Work instruction:
Could you reproduce all of the entries below without a single change?

Records to process:
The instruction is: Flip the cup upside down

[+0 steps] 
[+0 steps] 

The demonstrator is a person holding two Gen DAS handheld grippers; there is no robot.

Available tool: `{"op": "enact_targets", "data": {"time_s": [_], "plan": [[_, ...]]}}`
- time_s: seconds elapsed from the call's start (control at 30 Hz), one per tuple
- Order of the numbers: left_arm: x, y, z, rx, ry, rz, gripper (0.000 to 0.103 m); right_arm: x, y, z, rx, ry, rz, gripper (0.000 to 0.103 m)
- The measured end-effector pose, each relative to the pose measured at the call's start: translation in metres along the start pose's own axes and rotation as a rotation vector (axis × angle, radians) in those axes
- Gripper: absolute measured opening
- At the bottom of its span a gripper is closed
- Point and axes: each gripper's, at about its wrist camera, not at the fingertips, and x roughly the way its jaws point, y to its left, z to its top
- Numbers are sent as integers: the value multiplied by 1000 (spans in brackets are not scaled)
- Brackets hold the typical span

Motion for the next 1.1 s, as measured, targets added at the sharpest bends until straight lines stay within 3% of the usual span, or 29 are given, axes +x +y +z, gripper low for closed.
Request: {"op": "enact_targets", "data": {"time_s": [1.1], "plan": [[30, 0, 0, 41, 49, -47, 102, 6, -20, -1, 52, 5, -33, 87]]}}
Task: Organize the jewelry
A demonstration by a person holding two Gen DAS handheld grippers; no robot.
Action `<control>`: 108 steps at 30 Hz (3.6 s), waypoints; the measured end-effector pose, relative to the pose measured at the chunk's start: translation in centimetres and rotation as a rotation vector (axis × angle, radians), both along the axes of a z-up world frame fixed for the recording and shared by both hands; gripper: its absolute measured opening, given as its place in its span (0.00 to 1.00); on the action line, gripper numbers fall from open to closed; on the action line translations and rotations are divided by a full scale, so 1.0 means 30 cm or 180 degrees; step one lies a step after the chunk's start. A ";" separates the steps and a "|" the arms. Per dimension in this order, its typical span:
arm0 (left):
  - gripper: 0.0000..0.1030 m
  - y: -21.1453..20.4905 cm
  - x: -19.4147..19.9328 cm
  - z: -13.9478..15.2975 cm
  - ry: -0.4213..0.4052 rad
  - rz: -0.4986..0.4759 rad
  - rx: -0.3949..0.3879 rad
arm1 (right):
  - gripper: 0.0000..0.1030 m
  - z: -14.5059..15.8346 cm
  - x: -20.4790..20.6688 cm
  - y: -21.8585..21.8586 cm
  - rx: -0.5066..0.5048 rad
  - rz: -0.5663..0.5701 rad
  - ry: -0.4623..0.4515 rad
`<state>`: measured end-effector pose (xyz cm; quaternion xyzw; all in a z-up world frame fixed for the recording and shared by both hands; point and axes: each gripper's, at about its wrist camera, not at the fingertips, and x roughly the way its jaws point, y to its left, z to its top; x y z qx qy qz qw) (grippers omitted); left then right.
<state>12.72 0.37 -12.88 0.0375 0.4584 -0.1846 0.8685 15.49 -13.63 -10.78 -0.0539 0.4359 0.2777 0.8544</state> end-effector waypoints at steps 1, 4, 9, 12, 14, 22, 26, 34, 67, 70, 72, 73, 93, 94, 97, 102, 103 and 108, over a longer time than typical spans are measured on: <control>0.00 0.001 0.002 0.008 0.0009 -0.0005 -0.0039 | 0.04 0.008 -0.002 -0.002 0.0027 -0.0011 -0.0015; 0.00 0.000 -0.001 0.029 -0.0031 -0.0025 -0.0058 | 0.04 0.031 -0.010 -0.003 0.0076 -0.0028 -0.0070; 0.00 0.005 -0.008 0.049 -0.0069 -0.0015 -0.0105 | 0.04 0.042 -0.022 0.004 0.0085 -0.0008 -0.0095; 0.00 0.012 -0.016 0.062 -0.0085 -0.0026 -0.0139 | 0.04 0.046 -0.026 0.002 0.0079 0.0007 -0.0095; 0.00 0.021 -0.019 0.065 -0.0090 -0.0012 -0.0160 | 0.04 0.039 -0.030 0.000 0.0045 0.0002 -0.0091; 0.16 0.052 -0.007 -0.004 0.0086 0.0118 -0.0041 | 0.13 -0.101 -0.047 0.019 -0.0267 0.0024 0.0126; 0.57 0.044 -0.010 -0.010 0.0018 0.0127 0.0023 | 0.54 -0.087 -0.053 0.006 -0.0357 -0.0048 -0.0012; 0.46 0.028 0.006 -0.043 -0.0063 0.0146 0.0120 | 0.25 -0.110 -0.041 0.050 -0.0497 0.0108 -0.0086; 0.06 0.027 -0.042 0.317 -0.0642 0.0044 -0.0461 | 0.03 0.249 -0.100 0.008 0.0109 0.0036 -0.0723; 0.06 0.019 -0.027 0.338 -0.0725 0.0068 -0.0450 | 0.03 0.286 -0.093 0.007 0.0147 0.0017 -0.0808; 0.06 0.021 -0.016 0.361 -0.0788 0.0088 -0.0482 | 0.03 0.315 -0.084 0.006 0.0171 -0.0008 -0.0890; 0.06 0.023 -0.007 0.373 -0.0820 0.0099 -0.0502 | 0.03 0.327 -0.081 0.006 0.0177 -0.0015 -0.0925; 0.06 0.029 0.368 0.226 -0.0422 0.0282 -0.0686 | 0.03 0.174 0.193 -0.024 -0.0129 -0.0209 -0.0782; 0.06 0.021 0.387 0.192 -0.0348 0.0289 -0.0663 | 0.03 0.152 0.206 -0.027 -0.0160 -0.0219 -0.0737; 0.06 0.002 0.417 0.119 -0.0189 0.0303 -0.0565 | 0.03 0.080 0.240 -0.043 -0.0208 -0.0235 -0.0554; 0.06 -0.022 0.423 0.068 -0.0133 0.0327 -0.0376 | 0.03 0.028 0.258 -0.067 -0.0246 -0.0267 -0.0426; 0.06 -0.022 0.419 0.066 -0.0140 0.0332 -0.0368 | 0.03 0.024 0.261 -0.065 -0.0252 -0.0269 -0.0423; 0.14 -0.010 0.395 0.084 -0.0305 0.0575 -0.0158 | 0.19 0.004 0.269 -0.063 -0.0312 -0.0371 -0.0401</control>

Written reply:
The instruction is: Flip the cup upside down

[+0 steps] 
[+0 steps] 

The demonstrator is a person holding two Gen DAS handheld grippers; there is no robot.

Available tool: `{"op": "enact_targets", "data": {"time_s": [_], "plan": [[_, ...]]}}`
- time_s: seconds elapsed from the call's start (control at 30 Hz), one per tuple
- Order of the numbers: left_arm: x, y, z, rx, ry, rz, gripper (0.000 to 0.103 m); right_arm: x, y, z, rx, ry, rz, gripper (0.000 to 0.103 m)
- The measured end-effector pose, each relative to the pose measured at the call's start: translation in metres along the start pose's own axes and rotation as a rotation vector (axis × angle, radians) in those axes
- Gripper: absolute measured opening
- At the bottom of its span a gripper is closed
- Point and axes: each gripper's, at about its wrist camera, not at the fingertips, and x roughly the way its jaws point, y to its left, z to its top
- Numbers are sent as integers: the value multiplied by 1000 (spans in brackets are not scaled)
- Brackets hold the typical span

Motion for the next 1.1 s, as measured, targets added at the sharpest bends until straight lines stay within 3% of the usual span, or 29 are given, axes +x +y +z, gripper low for closed.
Request: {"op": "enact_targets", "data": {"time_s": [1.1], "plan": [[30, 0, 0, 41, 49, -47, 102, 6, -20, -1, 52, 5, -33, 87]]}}
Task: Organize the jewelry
A demonstration by a person holding two Gen DAS handheld grippers; no robot.
Action `<control>`: 108 steps at 30 Hz (3.6 s), waypoints; the measured end-effector pose, relative to the pose measured at the chunk's start: translation in centimetres and rotation as a rotation vector (axis × angle, radians), both along the axes of a z-up world frame fixed for the recording and shared by both hands; gripper: its absolute measured opening, given as its place in its span (0.00 to 1.00); on the action line, gripper numbers fall from open to closed; on the action line translations and rotations are divided by a full scale, so 1.0 means 30 cm or 180 degrees; step one lies a step after the chunk's start. A ";" separates the steps and a "|" the arms. Per dimension in this order, its typical span:
arm0 (left):
  - gripper: 0.0000..0.1030 m
  - y: -21.1453..20.4905 cm
  - x: -19.4147..19.9328 cm
  - z: -13.9478..15.2975 cm
  - ry: -0.4213..0.4052 rad
  - rz: -0.4986..0.4759 rad
  - rx: -0.3949..0.3879 rad
arm1 (right):
  - gripper: 0.0000..0.1030 m
  - z: -14.5059..15.8346 cm
  - x: -20.4790..20.6688 cm
  - y: -21.8585..21.8586 cm
  - rx: -0.5066..0.5048 rad
  - rz: -0.5663..0.5701 rad
  - ry: -0.4623..0.4515 rad
`<state>`: measured end-effector pose (xyz cm; quaternion xyzw; all in a z-up world frame fixed for the recording and shared by both hands; point and axes: each gripper's, at about its wrist camera, not at the fingertips, and x roughly the way its jaws point, y to its left, z to its top; x y z qx qy qz qw) (grippers omitted); left then right.
<state>12.72 0.37 -12.88 0.0375 0.4584 -0.1846 0.8685 15.49 -13.63 -10.78 -0.0539 0.4359 0.2777 0.8544</state> end-effector waypoints at steps 1, 4, 9, 12, 14, 22, 26, 34, 67, 70, 72, 73, 93, 94, 97, 102, 103 and 108, over a longer time than typical spans are measured on: <control>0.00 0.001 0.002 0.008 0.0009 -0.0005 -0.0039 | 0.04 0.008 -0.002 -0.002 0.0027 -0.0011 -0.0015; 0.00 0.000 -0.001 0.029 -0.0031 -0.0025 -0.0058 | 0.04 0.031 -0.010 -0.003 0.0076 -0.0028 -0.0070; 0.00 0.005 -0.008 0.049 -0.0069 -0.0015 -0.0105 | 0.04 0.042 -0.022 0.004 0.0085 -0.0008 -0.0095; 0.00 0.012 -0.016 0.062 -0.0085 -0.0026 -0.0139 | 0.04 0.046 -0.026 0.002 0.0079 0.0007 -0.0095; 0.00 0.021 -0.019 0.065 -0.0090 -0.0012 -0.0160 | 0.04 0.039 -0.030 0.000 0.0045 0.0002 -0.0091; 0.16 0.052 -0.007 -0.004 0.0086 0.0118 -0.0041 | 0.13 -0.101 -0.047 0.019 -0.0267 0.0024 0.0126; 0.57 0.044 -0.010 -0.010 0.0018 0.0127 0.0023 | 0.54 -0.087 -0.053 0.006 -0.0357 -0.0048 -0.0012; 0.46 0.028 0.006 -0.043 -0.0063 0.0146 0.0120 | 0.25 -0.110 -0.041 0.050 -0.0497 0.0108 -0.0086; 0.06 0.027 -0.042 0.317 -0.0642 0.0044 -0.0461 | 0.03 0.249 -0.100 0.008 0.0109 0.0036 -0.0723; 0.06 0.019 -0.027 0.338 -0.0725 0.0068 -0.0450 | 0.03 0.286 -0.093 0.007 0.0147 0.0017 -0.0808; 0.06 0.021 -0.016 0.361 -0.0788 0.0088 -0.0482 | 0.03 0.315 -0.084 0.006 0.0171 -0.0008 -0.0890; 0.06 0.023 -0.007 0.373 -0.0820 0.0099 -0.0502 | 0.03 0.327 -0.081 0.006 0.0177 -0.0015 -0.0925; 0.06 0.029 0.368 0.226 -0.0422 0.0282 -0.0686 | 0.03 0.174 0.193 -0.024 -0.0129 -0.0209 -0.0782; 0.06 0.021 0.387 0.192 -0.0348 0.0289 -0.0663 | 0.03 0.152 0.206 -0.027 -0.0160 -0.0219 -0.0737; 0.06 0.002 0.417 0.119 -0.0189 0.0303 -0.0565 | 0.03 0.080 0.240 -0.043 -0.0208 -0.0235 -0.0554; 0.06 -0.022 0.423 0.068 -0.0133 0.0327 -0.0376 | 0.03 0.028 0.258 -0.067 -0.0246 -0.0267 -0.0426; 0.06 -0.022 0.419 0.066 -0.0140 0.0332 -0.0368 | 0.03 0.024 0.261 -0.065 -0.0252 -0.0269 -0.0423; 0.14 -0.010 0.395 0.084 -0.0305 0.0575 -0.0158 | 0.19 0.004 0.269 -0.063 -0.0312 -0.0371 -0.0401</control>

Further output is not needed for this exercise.